Exercise brief: Leave out each picture. Repeat everything else in the records exactly.

Records for this exercise:
——————————
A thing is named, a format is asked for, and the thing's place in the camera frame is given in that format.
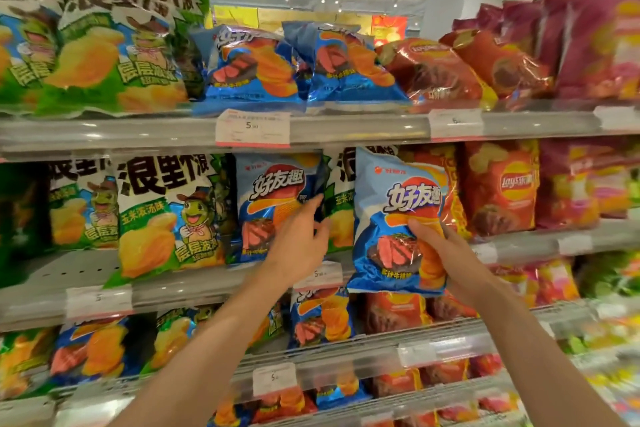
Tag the person's left hand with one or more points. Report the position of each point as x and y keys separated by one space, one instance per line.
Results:
x=292 y=249

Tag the person's right hand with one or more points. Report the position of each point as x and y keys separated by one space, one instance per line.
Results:
x=462 y=266

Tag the person's left thumb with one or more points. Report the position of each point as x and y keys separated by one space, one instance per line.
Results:
x=322 y=230

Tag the person's right thumb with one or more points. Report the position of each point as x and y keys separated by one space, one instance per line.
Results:
x=425 y=230

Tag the blue chip bag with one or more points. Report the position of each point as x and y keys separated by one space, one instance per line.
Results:
x=350 y=66
x=390 y=211
x=340 y=391
x=320 y=316
x=250 y=71
x=95 y=349
x=272 y=186

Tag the person's right forearm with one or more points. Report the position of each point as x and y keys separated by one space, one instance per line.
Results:
x=535 y=366

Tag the person's left forearm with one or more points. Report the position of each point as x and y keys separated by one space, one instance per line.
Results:
x=200 y=366

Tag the white price tag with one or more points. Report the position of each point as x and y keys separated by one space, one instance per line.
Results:
x=252 y=127
x=99 y=302
x=616 y=117
x=456 y=124
x=575 y=244
x=485 y=253
x=325 y=277
x=274 y=379
x=417 y=354

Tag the orange chip bag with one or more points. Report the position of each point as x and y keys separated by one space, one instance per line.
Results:
x=455 y=191

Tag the red chip bag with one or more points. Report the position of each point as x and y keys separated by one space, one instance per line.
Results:
x=397 y=381
x=395 y=311
x=450 y=309
x=445 y=371
x=502 y=186
x=435 y=74
x=505 y=66
x=280 y=404

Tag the pink yellow chip bag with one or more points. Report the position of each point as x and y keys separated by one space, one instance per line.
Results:
x=545 y=281

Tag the light green chip bag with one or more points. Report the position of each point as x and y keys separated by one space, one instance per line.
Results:
x=610 y=274

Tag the red poster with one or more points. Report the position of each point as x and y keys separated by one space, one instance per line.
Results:
x=389 y=29

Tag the yellow hanging sign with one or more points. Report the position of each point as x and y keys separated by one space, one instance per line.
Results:
x=280 y=17

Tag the row of magenta chip packets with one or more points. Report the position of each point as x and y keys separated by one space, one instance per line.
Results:
x=590 y=41

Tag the dark green chip bag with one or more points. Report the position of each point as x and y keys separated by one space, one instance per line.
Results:
x=22 y=221

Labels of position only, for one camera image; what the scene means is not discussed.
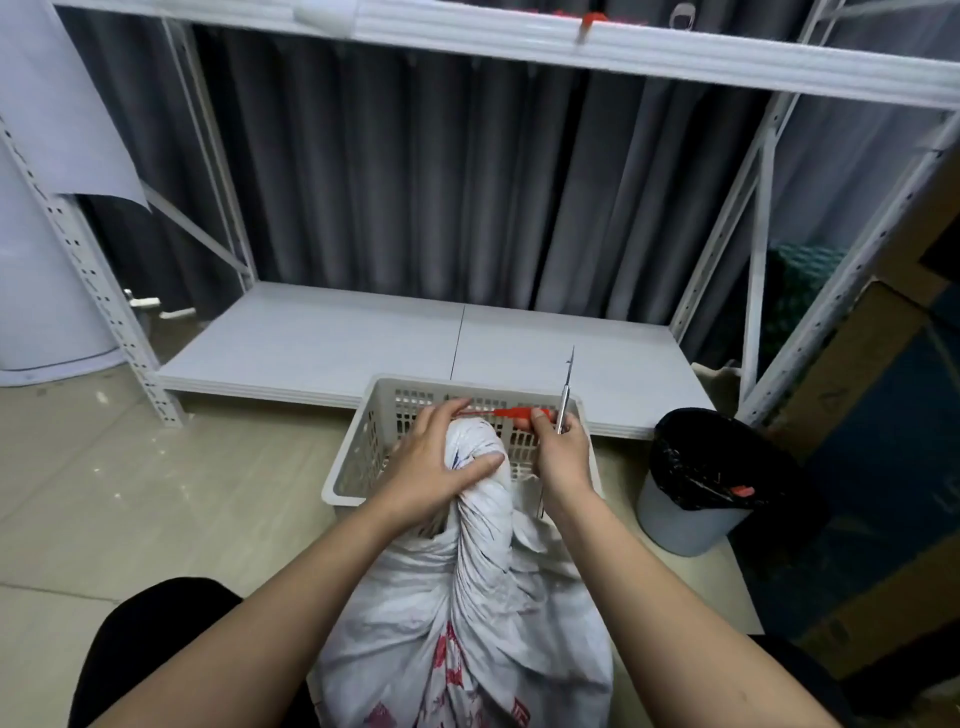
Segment black bin liner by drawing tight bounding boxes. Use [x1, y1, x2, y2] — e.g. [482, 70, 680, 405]
[648, 407, 807, 513]

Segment white woven sack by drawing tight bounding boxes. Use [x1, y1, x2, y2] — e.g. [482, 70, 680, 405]
[309, 417, 616, 728]

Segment white cylindrical tank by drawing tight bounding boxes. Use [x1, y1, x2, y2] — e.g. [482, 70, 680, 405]
[0, 138, 127, 388]

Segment person's right hand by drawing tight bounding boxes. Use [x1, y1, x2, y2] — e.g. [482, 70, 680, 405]
[513, 408, 597, 506]

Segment white metal shelf rack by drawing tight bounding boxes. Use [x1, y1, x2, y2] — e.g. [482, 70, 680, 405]
[0, 0, 960, 441]

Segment grey trash bin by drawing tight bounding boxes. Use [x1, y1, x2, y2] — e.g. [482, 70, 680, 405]
[636, 472, 755, 558]

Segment white paper sheet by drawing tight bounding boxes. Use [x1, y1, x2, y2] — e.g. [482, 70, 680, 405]
[0, 0, 151, 211]

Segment person's right forearm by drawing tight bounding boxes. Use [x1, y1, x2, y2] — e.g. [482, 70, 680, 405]
[541, 483, 843, 728]

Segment red cable tie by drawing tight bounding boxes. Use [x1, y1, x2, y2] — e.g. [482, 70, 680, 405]
[456, 406, 556, 423]

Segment grey curtain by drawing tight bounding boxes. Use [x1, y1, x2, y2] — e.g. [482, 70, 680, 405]
[56, 0, 960, 370]

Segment silver scissors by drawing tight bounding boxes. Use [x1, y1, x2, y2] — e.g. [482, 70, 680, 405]
[535, 345, 577, 520]

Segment white plastic basket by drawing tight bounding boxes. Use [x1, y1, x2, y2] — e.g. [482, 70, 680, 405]
[321, 374, 606, 520]

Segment person's left forearm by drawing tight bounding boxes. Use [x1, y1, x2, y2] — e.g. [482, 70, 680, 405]
[88, 491, 440, 728]

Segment white metal hook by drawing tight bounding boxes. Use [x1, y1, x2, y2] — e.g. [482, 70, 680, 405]
[123, 288, 198, 322]

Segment green mesh bundle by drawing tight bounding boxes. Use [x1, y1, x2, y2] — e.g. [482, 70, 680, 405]
[763, 242, 850, 365]

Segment person's left hand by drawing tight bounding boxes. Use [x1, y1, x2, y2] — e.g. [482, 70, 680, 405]
[371, 399, 506, 531]

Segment cardboard box with blue print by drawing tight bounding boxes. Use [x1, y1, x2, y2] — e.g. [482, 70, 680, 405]
[738, 277, 960, 680]

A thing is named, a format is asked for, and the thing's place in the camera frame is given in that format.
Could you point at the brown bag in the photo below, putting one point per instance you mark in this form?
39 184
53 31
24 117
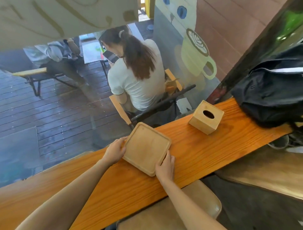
——————————
Response to this task:
A thing is named, a format is asked for, and the thing's place in the camera frame is given in that format.
Tag the person's left hand with one or more points. Report the position of each point as x and y keys separated by one space, one instance per line.
Results:
x=292 y=249

Tag the person's right hand with one or more points. Report the position of each point as x and y keys separated by one space, one instance per line.
Results:
x=462 y=266

Tag the person's left thumb with one or more points. Report the position of each point as x and y keys separated by one space, one instance per line.
Results:
x=322 y=230

Tag the person's right thumb with one or more points. Report the position of each point as x and y keys separated by one space, one instance per line.
Results:
x=425 y=230

Tag the blue chip bag with one or more points. Report the position of each point as x and y keys separated by one space, one instance per line.
Results:
x=350 y=66
x=390 y=211
x=340 y=391
x=320 y=316
x=250 y=71
x=95 y=349
x=272 y=186

Tag the person's right forearm with one or more points. Report the position of each point as x and y keys separated by one space, one instance per line.
Results:
x=535 y=366

Tag the person's left forearm with one or more points. Report the position of each point as x and y keys separated by one space, one instance per line.
Results:
x=200 y=366

Tag the white price tag with one or more points. Report the position of each point as x and y keys separated by one space, one instance per line.
Results:
x=252 y=127
x=99 y=302
x=616 y=117
x=456 y=124
x=575 y=244
x=485 y=253
x=325 y=277
x=274 y=379
x=417 y=354

Tag the orange chip bag with one or more points. Report the position of each point as x and y keys separated by one space, one instance per line.
Results:
x=455 y=191

Tag the red chip bag with one or more points. Report the position of each point as x and y keys separated by one space, one instance per line.
Results:
x=397 y=381
x=395 y=311
x=450 y=309
x=445 y=371
x=502 y=186
x=435 y=74
x=505 y=66
x=280 y=404

Tag the pink yellow chip bag with one or more points. Report the position of each point as x and y keys separated by one space, one instance per line.
Results:
x=545 y=281

Tag the light green chip bag with one or more points. Report the position of each point as x and y keys separated by one space, one instance per line.
Results:
x=610 y=274

Tag the red poster with one or more points. Report the position of each point as x and y keys separated by one space, one instance per line.
Results:
x=389 y=29

Tag the yellow hanging sign with one or more points. Report the position of each point as x and y keys separated by one space, one instance per line.
Results:
x=280 y=17

Tag the row of magenta chip packets with one or more points. Report the position of each point as x and y keys separated by one space, one instance per line.
Results:
x=590 y=41

Tag the dark green chip bag with one or more points. Report the position of each point as x and y keys separated by one space, one instance per line.
Results:
x=22 y=221

Labels of position only, for one camera image; what the scene means is not discussed.
Segment black bin liner by drawing tight bounding boxes. Use [x1, y1, x2, y2] — e.g. [482, 70, 680, 405]
[648, 407, 807, 513]

Segment white woven sack by drawing tight bounding boxes. Use [x1, y1, x2, y2] — e.g. [482, 70, 680, 405]
[309, 417, 616, 728]

Segment white cylindrical tank by drawing tight bounding boxes. Use [x1, y1, x2, y2] — e.g. [482, 70, 680, 405]
[0, 138, 127, 388]

Segment person's right hand by drawing tight bounding boxes. Use [x1, y1, x2, y2] — e.g. [482, 70, 680, 405]
[513, 408, 597, 506]

Segment white metal shelf rack by drawing tight bounding boxes. Use [x1, y1, x2, y2] — e.g. [482, 70, 680, 405]
[0, 0, 960, 441]

Segment grey trash bin by drawing tight bounding boxes. Use [x1, y1, x2, y2] — e.g. [482, 70, 680, 405]
[636, 472, 755, 558]

Segment white paper sheet by drawing tight bounding boxes. Use [x1, y1, x2, y2] — e.g. [482, 70, 680, 405]
[0, 0, 151, 211]

Segment person's right forearm by drawing tight bounding boxes. Use [x1, y1, x2, y2] — e.g. [482, 70, 680, 405]
[541, 483, 843, 728]

Segment red cable tie by drawing tight bounding boxes. Use [x1, y1, x2, y2] — e.g. [482, 70, 680, 405]
[456, 406, 556, 423]

Segment grey curtain by drawing tight bounding boxes. Use [x1, y1, x2, y2] — e.g. [482, 70, 680, 405]
[56, 0, 960, 370]

Segment silver scissors by drawing tight bounding boxes. Use [x1, y1, x2, y2] — e.g. [482, 70, 680, 405]
[535, 345, 577, 520]

Segment white plastic basket by drawing tight bounding boxes. Use [x1, y1, x2, y2] — e.g. [482, 70, 680, 405]
[321, 374, 606, 520]

Segment person's left forearm by drawing tight bounding boxes. Use [x1, y1, x2, y2] — e.g. [482, 70, 680, 405]
[88, 491, 440, 728]

Segment white metal hook by drawing tight bounding boxes. Use [x1, y1, x2, y2] — e.g. [482, 70, 680, 405]
[123, 288, 198, 322]

Segment green mesh bundle by drawing tight bounding boxes. Use [x1, y1, x2, y2] — e.g. [482, 70, 680, 405]
[763, 242, 850, 365]

Segment person's left hand by drawing tight bounding boxes. Use [x1, y1, x2, y2] — e.g. [482, 70, 680, 405]
[371, 399, 506, 531]

Segment cardboard box with blue print by drawing tight bounding boxes. Use [x1, y1, x2, y2] — e.g. [482, 70, 680, 405]
[738, 277, 960, 680]

A thing is named, a format is asked for, and the thing's place in the camera frame is given in that format.
Could you point at the brown bag in the photo below, putting one point per instance you mark in this form?
39 184
53 31
24 117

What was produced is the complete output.